Weil ohne Lokführer kein Zug fährt, hat der Gewerkschafter einen gewaltigen Hebel in der Hand: 20’000 Lokführer blockieren in Deutschland mit einem Streik 5 bis 7 Millionen Passagiere – pro Tag. Kaum eine andere Berufsgruppe verfügt über eine ähnliche Macht. Man würde erwarten, diese besondere Blockademacht verpflichte, sie besonders verantwortungsvoll einzusetzen, um das gesellschaftliche Klima nicht unnötig zu vergiften. Doch Weselsky und seine Truppe denken nur an sich selbst.
Der Streik, Weselskys erstes Mittel im Arbeitskampf
Laut Arbeitsrecht ist der Streik das letzte Mittel in einem Arbeitskampf – für Weselsky eher das erste, mit dem er den Ton setzt. Erst zweimal hat er mit Martin Seiler von der Deutschen Bahn bisher verhandelt, während seine Lokführer bereits zum vierten Mal streiken. Weselsky beschimpft die Konzernchefs gerne als «Nieten in Nadelstreifen» und «Vollpfosten» – bei seinen Leuten, die ihn als ihren «Kettenhund» und «Schutzpatron» feiern, kommt das hervorragend an. In der Sache sind die Kontrahenten nicht sehr weit auseinander: Ein Schlichter von aussen würde wohl rasch einen Kompromiss finden.

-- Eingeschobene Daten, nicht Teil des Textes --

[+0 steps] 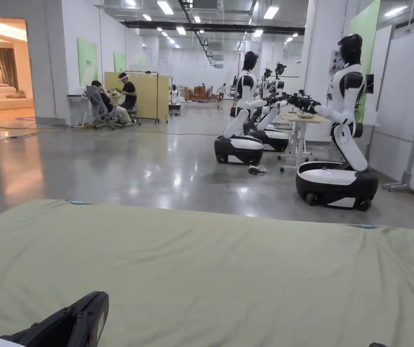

Stattdessen streiken die Lokführer nun sechs Tage am Stück – ein Rekord, auf den Weselsky gewiss stolz ist. Aber vielleicht geht da noch mehr? Die volkswirtschaftlichen Schäden, die sein Vorgehen anrichtet, sind ihm egal: mindestens 100 Millionen Euro im Tag, eine Milliarde in einer Woche. Dass ihm Medien von links bis rechts «Masslosigkeit» und «Grössenwahn» vorwerfen und meinen, er beschädige die bewährte Sozialpartnerschaft, ficht ihn nicht an. Die Rufe aus der Politik, das Streikrecht in kritischen Infrastrukturen wie dem Verkehr einzuschränken, ignoriert er. Soll sich sein Nachfolger damit herumplagen.
Ein letztes Ei gelegt?
Auch Weselskys letzter Trick könnte der GDL noch um die Ohren fliegen. Die Gewerkschaft hat eine eigene Genossenschaft gegründet, die Lokführer zu besseren Konditionen anstellt – und dann an die an Lokführern besonders knappe Deutsche Bahn zurückverleiht, um diese noch stärker unter Druck zu setzen. Viele Arbeitsrechtler halten das Vorgehen für rechtswidrig, weil die GDL damit als Arbeitgeber und Gewerkschaft zugleich auftritt. Die Bahn klagt bereits. Bis es zum Prozess kommt, ist Weselsky längst im Ruhestand.